Montero A, Ariza J, Corbella X, Doménech A, Cabellos C, Ayats J, Tubau F, Ardanuy C, Gudiol F
Laboratory of Experimental Infection, Infectious Disease Service. Microbiology Department, Hospital de Bellvitge, University of Barcelona, 08907 L'Hospitalet de Llobregat, Barcelona, Spain.
Antimicrob Agents Chemother. 2002 Jun;46(6):1946-52. doi: 10.1128/AAC.46.6.1946-1952.2002.
The treatment of life-threatening infections due to carbapenem-resistant Acinetobacter baumannii has become a serious challenge for physicians worldwide. Often, only colistin shows in general good in vitro activity against these carbapenem-resistant strains, but its antibacterial efficacy in comparison with the antibiotics most used in clinical practice is not well known. We studied the efficacy of colistin versus those of imipenem, sulbactam, tobramycin, and rifampin in an experimental pneumonia model with immunocompetent mice. We used three strains of A. baumannii corresponding to the main clones (A, D, and E) involved in the outbreaks of our hospital, with different grades of resistance to imipenem (imipenem MICs of 1, 8, and 512 microg/ml, respectively) and to the other antibiotics. The MIC of colistin was 0.5 microg/ml for the three strains. Reduction of log(10) CFU/g in lung bacterial counts, clearance of bacteremia, and survival versus results with controls were used as parameters of efficacy. Imipenem and sulbactam (Deltalung counts: -5.38 and -4.64 log(10) CFU/ml) showed the highest level of bactericidal efficacy in infections by susceptible and even intermediate strains. Tobramycin and rifampin (-4.16 and -5.15 log(10) CFU/ml) provided good results against intermediate or moderately resistant strains, in agreement with killing curves and pharmacodynamics. On the contrary, colistin showed the weakest antibacterial effect among the antibiotics tested, both in killing curves and in the in vivo model (-2.39 log(10) CFU/ml; P < 0.05). We conclude that colistin did not appear as a good option for treatment of patients with pneumonia due to carbapenem-resistant A. baumannii strains. Other alternatives, including combinations with rifampin, may offer better therapeutic profiles and thus should be studied.

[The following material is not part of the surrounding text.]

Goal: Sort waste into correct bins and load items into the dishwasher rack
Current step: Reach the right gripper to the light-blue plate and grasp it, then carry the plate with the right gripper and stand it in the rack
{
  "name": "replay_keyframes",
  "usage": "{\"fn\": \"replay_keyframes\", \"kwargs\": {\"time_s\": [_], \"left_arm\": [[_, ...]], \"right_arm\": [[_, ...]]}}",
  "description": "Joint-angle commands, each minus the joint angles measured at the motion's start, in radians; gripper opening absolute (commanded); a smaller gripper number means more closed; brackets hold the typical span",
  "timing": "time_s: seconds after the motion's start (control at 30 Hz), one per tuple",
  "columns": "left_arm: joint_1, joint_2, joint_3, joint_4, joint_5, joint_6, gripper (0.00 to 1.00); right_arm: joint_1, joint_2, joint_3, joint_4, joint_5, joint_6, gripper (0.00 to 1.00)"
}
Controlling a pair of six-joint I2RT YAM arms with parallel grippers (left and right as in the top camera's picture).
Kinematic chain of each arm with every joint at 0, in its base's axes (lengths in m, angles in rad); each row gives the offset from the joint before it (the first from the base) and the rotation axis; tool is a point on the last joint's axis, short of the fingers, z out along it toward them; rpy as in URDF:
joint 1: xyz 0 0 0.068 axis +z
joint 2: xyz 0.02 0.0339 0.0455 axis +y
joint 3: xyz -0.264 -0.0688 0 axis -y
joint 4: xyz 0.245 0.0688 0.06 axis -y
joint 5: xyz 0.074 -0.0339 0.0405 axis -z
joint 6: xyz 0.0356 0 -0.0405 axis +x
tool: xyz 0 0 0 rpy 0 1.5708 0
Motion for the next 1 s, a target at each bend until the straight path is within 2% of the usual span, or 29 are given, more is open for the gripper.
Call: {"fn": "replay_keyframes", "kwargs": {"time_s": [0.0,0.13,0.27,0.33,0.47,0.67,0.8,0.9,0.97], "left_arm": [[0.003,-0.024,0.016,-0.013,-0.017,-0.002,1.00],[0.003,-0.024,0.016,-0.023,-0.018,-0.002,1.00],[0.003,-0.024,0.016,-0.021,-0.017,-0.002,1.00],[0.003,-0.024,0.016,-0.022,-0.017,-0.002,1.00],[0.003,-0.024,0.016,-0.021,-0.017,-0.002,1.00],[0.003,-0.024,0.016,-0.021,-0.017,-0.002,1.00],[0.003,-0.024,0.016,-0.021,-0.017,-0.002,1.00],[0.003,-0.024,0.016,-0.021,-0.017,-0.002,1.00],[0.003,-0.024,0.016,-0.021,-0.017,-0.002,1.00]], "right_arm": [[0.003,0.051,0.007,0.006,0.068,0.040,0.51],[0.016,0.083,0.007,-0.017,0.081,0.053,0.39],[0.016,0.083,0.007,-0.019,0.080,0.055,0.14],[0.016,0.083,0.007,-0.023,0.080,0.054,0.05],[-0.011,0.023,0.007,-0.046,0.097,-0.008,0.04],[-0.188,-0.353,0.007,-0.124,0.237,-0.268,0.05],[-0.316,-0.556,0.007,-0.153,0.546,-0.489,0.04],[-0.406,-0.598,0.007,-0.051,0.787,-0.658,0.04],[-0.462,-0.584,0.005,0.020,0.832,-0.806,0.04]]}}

耐碳青霉烯类鲍曼不动杆菌所致危及生命的感染的治疗已成为全球医生面临的严峻挑战。通常,只有黏菌素总体上对这些耐碳青霉烯类菌株显示出良好的体外活性,但其与临床实践中最常用抗生素相比的抗菌疗效尚不清楚。我们在具有免疫活性的小鼠实验性肺炎模型中研究了黏菌素与亚胺培南、舒巴坦、妥布霉素和利福平的疗效。我们使用了三株鲍曼不动杆菌,它们对应于我院暴发中涉及的主要克隆(A、D和E),对亚胺培南(亚胺培南MIC分别为1、8和512μg/ml)和其他抗生素具有不同程度的耐药性。这三株菌株的黏菌素MIC均为0.5μg/ml。将肺细菌计数中log(10)CFU/g的降低、菌血症的清除以及与对照组结果相比的生存率用作疗效参数。亚胺培南和舒巴坦(肺细菌计数降低:-5.38和-4.64 log(10)CFU/ml)在敏感甚至中介菌株感染中显示出最高水平的杀菌疗效。妥布霉素和利福平(-4.16和-5.15 log(10)CFU/ml)对中介或中度耐药菌株取得了良好效果,这与杀菌曲线和药效学一致。相反,在测试的抗生素中,无论是在杀菌曲线还是体内模型中,黏菌素都显示出最弱的抗菌作用(-2.39 log(10)CFU/ml;P<0.05)。我们得出结论,对于耐碳青霉烯类鲍曼不动杆菌菌株所致肺炎患者,黏菌素似乎不是一个好的治疗选择。其他替代方案,包括与利福平联合使用,可能具有更好的治疗效果,因此应该进行研究。